- Original film poster
- Directed by: Bernard B. Ray
- Written by: Rose Gordon; William L. Nolte (as J.K. Henry); Carl Krusada;
- Produced by: Bernard B. Ray; Harry S. Webb;
- Starring: Tom Tyler; Roberta Gale; Jack Perrin;
- Cinematography: J. Henry Kruse
- Edited by: Fred Bain
- Production company: Reliable Pictures
- Distributed by: Reliable Pictures
- Release date: April 12, 1934;
- Running time: 56 minutes
- Country: United States
- Language: English

= Mystery Ranch (1934 film) =

1934 film

Mystery Ranch is a 1934 American comedy Western film co-produced and directed by Bernard B. Ray and starring Tom Tyler, Roberta Gale and Jack Perrin. It was Tyler's first of 18 films for Reliable Pictures.

==Plot==
Pulp Western writer Bob Morris is invited to a dude ranch whose owner Mrs. Henderson promises will feature the "real" dangerous Wild West. In reality Mrs. Henderson arranges a variety of fake lynchings, cattle rustling and dangerous situations to frighten Mr. Morris and gain publicity for her ranch. The joke backfires because Morris is a skilled horseman and expert fighter who impresses Mrs. Henderson and her daughter Mary.

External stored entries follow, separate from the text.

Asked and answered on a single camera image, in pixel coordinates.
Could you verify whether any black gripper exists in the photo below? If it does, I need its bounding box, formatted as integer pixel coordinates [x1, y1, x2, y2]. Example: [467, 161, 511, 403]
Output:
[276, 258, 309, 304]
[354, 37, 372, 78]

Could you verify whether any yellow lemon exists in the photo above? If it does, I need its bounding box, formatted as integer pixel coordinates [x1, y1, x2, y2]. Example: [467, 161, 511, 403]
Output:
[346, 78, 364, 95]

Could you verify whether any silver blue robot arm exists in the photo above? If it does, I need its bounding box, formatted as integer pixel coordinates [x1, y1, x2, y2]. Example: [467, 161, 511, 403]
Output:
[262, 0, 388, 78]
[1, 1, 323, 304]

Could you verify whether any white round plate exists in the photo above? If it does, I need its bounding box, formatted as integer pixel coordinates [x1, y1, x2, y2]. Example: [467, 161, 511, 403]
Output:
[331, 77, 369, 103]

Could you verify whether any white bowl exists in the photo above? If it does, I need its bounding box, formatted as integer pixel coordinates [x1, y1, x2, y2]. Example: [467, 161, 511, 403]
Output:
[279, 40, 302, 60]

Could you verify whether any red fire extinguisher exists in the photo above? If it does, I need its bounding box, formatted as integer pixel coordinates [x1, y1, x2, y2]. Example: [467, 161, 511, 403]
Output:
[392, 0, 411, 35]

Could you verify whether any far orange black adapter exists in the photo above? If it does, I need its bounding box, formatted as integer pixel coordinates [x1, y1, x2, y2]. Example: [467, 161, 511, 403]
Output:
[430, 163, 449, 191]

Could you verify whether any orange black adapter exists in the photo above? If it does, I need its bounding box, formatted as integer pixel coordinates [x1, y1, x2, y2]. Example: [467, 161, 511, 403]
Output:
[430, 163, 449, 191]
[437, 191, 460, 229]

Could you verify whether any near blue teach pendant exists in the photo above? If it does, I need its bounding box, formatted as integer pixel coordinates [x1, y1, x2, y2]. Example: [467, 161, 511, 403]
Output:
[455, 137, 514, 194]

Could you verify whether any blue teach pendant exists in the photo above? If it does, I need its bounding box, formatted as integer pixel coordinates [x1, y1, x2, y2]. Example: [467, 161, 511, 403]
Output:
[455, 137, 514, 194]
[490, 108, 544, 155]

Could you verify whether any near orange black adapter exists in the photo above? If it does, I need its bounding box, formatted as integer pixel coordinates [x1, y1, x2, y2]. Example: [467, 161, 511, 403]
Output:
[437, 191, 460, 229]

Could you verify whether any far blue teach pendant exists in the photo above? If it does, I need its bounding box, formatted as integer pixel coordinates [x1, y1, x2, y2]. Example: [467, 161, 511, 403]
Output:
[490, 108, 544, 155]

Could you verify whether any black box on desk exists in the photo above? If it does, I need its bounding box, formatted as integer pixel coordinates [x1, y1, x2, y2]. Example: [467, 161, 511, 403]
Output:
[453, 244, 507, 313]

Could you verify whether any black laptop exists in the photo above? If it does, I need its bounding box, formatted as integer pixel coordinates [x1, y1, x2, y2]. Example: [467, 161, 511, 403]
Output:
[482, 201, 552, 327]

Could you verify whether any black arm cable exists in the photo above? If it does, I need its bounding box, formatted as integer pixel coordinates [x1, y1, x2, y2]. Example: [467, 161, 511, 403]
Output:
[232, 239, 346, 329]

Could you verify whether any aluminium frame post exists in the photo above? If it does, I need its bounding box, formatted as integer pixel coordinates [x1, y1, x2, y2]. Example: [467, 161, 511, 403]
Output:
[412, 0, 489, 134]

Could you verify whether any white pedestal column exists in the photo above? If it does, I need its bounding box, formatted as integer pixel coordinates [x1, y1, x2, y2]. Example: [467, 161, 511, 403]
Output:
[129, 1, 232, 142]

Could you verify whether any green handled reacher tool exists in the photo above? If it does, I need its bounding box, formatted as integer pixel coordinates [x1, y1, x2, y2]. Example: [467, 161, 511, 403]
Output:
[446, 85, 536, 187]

Morris and his secretary Percy Jenkins view an automobile hold up that they believe is another of Mrs. Henderson's tricks. In reality it is an actual holdup of gold bullion with the robbers coming to Mrs. Henderson's ranch.

==Cast==
- Tom Tyler as Bob Morris
- Roberta Gale as Mary Henderson
- Louise Cabo as Mrs. Henderson
- Jack Perrin(billed as Jack Gable) as George Andrews
- Frank Hall Crane as Percy Jenkins
- Charles King as Sam
- Tom London as Holdup Man
- George Chesebro as Holdup Man
- Lafe McKee as Sheriff

==Bibliography==
- Pitts, Michael R. Poverty Row Studios, 1929–1940: An Illustrated History of 55 Independent Film Companies, with a Filmography for Each. McFarland & Company, 2005.